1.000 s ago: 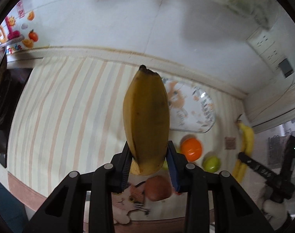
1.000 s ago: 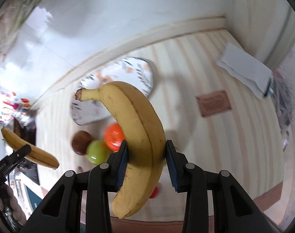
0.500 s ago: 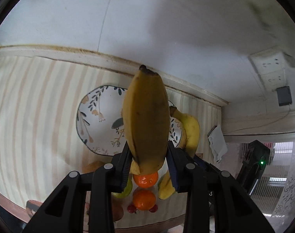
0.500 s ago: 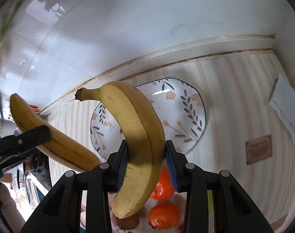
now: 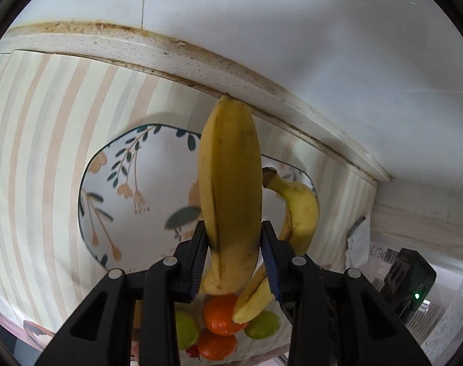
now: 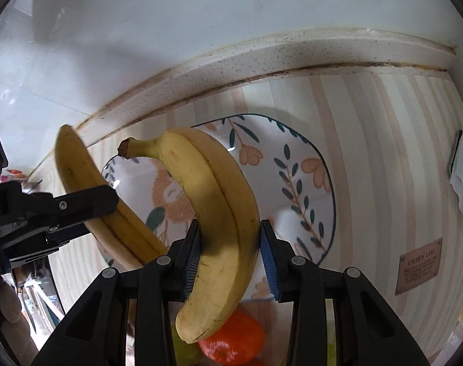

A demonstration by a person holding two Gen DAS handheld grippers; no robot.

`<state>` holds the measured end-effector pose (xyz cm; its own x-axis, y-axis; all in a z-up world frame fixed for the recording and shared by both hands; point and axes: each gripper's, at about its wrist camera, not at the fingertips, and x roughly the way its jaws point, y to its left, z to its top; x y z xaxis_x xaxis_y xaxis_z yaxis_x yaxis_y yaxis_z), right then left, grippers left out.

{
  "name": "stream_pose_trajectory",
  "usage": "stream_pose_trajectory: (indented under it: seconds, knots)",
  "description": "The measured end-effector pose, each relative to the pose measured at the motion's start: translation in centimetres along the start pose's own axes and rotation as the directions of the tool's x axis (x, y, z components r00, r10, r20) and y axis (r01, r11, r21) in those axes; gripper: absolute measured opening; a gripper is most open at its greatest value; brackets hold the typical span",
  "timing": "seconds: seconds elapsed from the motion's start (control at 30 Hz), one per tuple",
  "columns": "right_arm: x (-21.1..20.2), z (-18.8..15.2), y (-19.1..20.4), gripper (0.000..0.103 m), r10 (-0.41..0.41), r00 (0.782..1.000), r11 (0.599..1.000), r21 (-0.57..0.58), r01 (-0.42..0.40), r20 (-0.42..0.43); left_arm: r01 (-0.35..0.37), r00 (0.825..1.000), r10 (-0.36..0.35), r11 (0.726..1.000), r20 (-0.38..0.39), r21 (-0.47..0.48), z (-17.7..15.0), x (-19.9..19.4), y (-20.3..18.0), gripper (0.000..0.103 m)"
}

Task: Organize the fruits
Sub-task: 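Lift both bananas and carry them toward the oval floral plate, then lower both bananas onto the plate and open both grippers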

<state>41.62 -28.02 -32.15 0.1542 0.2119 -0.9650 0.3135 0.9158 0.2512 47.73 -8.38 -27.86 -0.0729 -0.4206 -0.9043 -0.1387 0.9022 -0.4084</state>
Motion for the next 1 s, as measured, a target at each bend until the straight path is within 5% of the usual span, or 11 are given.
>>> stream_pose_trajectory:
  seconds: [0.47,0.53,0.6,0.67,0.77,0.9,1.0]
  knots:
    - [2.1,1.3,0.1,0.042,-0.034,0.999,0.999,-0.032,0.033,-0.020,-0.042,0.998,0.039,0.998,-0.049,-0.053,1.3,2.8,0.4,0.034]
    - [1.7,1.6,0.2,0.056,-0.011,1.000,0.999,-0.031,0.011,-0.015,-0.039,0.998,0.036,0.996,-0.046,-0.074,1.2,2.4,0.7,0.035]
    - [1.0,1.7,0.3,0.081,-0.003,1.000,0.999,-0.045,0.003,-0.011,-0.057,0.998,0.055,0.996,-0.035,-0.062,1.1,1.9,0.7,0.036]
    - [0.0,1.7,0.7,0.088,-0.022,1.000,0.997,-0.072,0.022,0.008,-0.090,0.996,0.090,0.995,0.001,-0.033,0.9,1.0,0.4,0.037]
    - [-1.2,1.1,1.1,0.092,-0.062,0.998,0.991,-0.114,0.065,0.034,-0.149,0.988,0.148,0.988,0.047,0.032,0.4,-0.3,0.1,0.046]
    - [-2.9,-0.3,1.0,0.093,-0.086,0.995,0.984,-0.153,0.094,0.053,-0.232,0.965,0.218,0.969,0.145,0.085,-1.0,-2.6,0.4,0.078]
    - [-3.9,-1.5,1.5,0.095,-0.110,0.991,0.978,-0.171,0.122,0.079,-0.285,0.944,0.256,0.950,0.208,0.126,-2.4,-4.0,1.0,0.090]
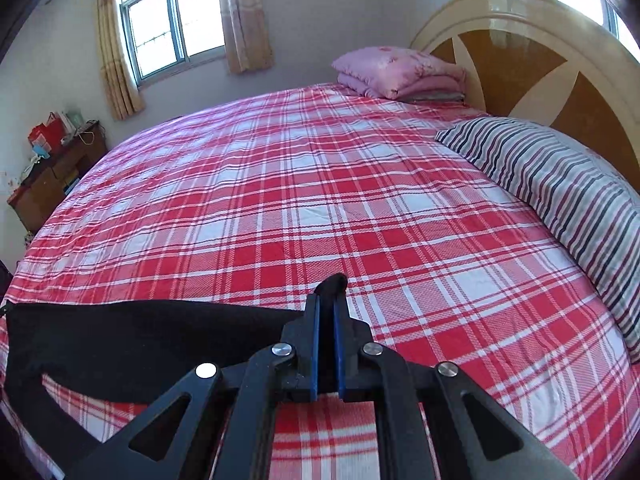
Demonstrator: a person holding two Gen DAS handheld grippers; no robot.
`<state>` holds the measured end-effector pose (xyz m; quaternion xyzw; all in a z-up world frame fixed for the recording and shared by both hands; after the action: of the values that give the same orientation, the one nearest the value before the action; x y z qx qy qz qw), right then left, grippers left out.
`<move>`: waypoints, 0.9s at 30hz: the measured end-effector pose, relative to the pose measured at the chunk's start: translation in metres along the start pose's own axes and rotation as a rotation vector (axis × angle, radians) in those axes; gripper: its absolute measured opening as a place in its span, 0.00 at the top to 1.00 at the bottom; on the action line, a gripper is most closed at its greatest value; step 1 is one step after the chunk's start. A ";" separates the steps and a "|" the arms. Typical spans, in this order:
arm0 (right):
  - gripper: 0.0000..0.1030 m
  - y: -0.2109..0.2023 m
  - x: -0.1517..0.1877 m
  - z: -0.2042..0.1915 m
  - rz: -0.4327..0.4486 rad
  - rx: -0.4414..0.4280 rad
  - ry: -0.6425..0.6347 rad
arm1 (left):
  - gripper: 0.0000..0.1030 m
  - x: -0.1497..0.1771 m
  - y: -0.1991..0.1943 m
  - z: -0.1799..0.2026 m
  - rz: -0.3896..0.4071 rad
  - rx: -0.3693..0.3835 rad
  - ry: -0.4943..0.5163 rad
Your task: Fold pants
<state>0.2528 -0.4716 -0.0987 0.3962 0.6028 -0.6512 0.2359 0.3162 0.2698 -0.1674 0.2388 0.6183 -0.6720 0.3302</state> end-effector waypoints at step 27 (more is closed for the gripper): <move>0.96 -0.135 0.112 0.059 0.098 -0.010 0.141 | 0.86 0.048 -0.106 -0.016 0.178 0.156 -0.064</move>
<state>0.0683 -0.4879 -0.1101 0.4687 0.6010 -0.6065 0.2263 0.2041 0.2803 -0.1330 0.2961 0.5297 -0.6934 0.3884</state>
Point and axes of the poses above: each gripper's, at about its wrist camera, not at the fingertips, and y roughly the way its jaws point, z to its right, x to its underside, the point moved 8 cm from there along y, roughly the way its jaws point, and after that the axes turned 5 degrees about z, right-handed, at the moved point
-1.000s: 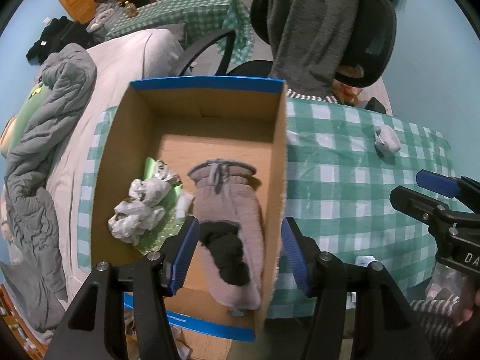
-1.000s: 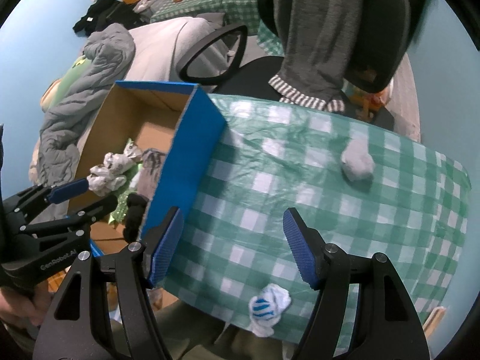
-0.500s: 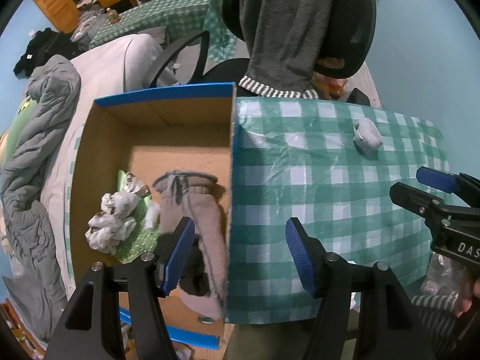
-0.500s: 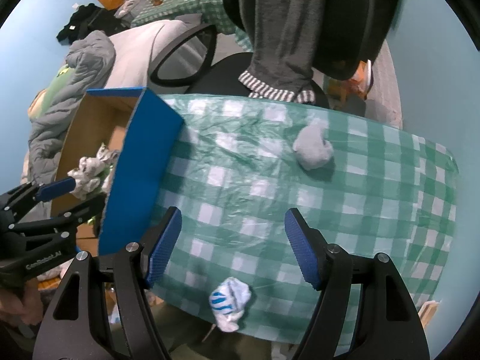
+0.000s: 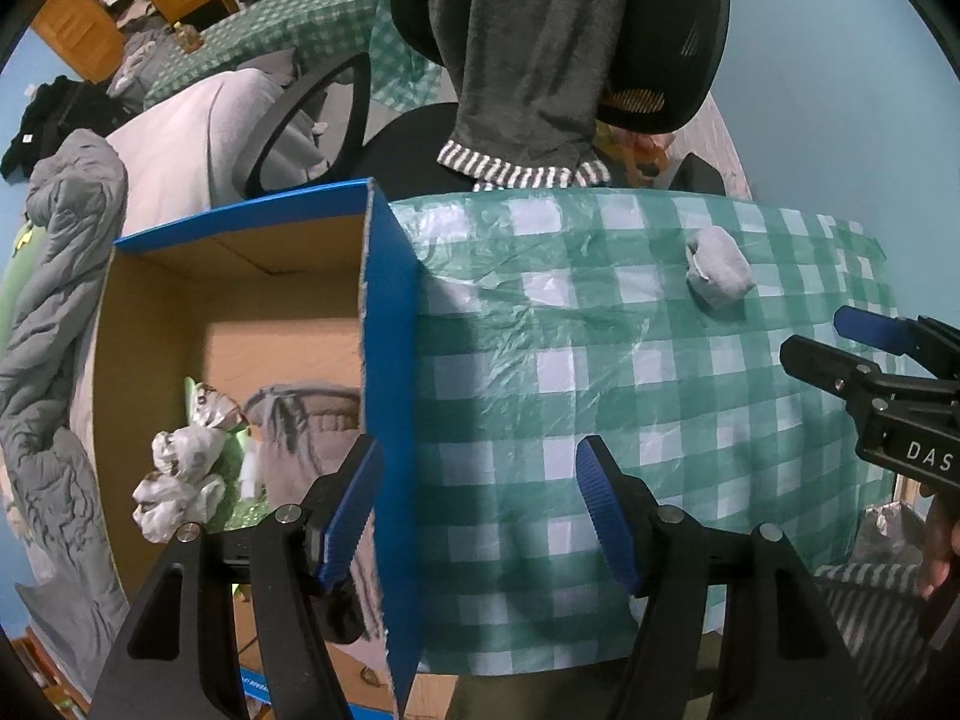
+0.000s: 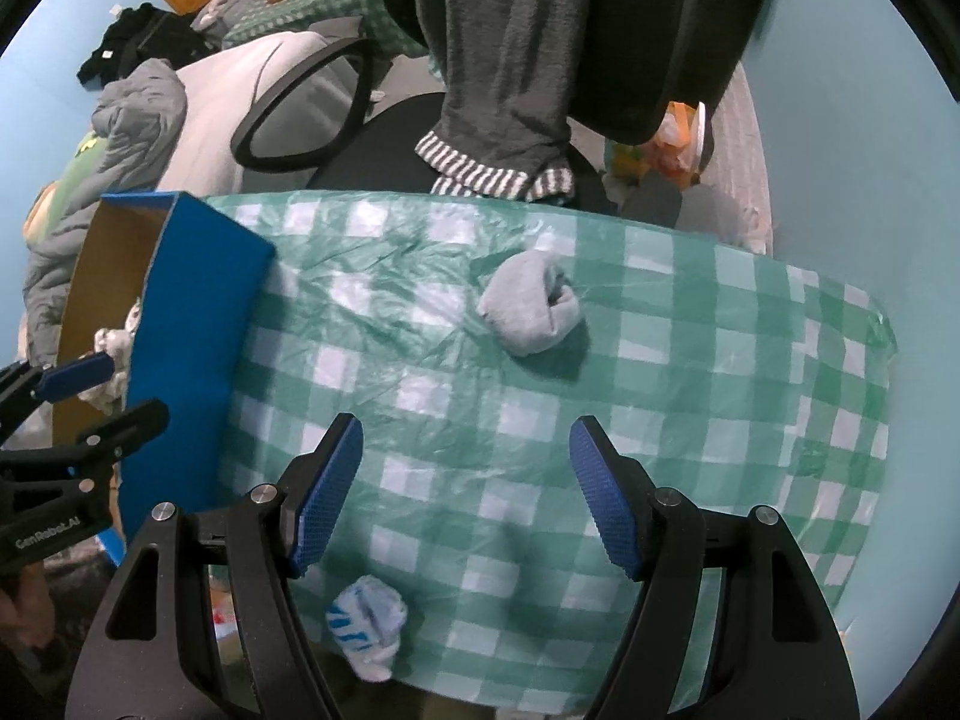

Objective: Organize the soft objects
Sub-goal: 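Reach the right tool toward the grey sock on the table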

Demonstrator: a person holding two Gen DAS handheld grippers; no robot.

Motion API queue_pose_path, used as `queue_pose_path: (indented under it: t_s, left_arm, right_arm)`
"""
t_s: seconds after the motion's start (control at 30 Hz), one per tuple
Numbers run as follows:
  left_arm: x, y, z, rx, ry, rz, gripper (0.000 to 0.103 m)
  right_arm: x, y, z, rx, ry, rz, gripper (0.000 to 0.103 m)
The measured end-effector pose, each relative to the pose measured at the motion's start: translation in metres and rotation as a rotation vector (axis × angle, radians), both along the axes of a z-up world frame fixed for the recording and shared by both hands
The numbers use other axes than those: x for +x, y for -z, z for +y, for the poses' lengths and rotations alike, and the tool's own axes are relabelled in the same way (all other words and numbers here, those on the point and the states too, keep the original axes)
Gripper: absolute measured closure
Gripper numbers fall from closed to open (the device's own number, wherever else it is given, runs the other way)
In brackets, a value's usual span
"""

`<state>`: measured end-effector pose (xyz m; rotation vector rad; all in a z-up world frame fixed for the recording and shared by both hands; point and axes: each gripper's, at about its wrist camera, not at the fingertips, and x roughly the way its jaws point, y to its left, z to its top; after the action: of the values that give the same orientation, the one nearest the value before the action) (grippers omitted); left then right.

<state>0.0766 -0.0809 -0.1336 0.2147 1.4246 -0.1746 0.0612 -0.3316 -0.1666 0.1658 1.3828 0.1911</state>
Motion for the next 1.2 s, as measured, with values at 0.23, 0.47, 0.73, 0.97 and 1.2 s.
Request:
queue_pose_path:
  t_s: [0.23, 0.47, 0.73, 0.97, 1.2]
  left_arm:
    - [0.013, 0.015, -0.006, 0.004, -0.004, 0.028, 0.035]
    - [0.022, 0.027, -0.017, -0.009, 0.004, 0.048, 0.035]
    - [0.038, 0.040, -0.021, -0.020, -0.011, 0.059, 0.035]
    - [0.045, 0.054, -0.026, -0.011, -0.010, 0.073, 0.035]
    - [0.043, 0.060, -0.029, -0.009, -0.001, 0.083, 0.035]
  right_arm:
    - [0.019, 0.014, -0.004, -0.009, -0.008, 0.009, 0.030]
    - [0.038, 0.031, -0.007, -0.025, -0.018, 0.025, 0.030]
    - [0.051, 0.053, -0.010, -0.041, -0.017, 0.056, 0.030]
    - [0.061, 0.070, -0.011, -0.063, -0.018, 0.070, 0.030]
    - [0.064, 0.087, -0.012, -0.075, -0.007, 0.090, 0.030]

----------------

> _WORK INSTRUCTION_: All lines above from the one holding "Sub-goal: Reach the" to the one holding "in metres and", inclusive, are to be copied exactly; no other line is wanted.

> _RESULT BELOW_:
Sub-goal: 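Reach the right tool toward the grey sock on the table
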
Demonstrator: a person holding two Gen DAS handheld grippers; no robot.

Motion API queue_pose_path, used as `queue_pose_path: (indented under it: t_s, left_arm, right_arm)`
"""
t_s: seconds after the motion's start (control at 30 Hz), one per tuple
Numbers run as follows:
  left_arm: x, y, z, rx, ry, rz, gripper (0.000 to 0.103 m)
  right_arm: x, y, z, rx, ry, rz, gripper (0.000 to 0.103 m)
The measured end-effector pose, each relative to the pose measured at the motion's start: translation in metres and rotation as a rotation vector (axis × angle, radians), both along the axes of a z-up world frame fixed for the recording and shared by both hands

Nothing else goes with this output.